Problem requirements:
Find the word "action" below. Copy each line that has it.

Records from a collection
________________________________________

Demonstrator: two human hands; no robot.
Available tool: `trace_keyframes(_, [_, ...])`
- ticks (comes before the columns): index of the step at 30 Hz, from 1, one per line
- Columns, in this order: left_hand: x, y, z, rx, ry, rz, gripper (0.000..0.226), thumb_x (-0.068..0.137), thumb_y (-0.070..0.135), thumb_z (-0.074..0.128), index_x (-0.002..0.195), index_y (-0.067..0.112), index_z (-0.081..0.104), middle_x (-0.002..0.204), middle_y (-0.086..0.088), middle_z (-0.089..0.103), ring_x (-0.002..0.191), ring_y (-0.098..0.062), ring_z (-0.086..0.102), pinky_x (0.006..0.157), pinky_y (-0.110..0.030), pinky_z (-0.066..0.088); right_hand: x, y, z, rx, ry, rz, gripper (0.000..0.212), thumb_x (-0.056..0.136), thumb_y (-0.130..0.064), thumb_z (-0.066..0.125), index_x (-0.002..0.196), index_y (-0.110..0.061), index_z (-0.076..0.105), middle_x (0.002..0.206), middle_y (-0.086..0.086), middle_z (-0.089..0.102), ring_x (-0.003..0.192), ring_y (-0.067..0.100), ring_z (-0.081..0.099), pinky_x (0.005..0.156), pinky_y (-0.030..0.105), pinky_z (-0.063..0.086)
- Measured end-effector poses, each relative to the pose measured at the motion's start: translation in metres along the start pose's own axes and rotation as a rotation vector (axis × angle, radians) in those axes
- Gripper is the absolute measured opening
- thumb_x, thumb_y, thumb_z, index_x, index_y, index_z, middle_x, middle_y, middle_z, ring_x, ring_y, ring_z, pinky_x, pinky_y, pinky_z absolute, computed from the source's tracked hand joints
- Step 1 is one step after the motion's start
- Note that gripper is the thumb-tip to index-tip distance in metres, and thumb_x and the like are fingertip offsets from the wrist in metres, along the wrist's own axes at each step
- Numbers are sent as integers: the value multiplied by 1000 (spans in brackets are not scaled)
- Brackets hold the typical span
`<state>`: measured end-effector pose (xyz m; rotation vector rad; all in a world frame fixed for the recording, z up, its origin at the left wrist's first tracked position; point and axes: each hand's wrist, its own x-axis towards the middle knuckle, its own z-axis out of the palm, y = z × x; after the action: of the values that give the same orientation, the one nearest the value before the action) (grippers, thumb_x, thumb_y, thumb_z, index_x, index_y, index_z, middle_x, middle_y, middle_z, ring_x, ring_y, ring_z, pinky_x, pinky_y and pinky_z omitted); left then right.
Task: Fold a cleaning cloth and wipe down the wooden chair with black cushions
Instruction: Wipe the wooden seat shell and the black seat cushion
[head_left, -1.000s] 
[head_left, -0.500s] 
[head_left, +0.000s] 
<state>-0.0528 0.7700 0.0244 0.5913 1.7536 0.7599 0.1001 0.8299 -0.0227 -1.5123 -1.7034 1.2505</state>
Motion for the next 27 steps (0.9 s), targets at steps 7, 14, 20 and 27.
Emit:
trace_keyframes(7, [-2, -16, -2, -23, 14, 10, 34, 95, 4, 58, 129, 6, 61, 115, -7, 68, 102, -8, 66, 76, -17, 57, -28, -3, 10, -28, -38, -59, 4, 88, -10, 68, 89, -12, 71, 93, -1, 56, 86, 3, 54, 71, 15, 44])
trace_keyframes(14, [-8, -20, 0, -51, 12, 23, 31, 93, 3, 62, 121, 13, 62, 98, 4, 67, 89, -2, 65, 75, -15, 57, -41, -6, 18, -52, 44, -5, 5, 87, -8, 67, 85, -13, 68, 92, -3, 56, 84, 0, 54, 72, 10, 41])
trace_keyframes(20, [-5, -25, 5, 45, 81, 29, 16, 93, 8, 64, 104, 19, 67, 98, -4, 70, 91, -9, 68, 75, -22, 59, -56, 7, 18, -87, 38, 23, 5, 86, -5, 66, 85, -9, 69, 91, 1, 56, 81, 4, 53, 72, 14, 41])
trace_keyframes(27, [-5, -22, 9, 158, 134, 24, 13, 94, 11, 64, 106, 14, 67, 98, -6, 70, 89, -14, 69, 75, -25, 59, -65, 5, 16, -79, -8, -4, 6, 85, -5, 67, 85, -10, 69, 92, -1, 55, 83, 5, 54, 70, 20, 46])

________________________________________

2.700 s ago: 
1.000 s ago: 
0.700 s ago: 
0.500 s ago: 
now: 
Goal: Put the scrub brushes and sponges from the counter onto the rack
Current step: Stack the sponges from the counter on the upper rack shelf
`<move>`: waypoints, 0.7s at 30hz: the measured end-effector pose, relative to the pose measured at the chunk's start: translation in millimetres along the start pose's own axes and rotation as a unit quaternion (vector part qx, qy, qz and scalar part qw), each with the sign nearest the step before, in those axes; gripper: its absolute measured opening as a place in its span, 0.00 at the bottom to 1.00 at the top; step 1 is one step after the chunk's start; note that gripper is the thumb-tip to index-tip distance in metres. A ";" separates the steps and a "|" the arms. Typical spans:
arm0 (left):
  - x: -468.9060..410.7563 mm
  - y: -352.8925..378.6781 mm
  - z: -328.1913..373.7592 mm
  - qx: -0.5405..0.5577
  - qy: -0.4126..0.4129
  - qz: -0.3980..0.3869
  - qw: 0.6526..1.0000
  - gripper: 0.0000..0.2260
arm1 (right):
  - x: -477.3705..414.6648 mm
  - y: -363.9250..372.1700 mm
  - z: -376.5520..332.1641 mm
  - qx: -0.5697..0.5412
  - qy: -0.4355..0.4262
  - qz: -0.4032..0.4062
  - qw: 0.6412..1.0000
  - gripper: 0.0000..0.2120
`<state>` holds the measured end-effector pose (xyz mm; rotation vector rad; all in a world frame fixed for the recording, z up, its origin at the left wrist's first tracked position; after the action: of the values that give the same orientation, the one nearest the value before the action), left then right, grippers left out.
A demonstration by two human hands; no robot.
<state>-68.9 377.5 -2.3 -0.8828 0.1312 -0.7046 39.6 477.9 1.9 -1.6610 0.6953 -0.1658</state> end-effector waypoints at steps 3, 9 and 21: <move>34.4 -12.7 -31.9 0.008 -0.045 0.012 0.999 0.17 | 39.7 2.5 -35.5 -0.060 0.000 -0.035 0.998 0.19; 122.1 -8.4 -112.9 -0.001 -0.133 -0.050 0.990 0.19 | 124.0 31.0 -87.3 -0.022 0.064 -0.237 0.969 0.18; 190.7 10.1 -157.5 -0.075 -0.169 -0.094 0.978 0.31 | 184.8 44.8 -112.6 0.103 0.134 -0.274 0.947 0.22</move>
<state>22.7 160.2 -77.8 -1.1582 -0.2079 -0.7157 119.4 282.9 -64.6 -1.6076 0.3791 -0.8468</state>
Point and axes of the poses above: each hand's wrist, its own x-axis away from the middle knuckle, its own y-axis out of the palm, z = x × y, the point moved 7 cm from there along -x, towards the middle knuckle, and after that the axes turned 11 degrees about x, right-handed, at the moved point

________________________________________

Response:
`<state>`: measured end-effector pose (xyz m; rotation vector rad; all in a world frame fixed for the recording, z up, its origin at the left wrist's first tracked position; point and axes: each hand's wrist, its own x-axis towards the middle knuckle, its own z-axis out of the palm, y = z × x; after the action: of the values that give the same orientation, the one nearest the value before the action) (grippers, thumb_x, thumb_y, thumb_z, index_x, index_y, index_z, middle_x, middle_y, middle_z, ring_x, ring_y, ring_z, pinky_x, pinky_y and pinky_z omitted); left then right.
`<state>` holds the measured end-effector pose (xyz mm; rotation vector rad; all in a world frame fixed for the recording, z up, its origin at the left wrist's first tracked position; after the action: of the values that give the same orientation, the one nearest the value before the action), left then right, grippers left out.

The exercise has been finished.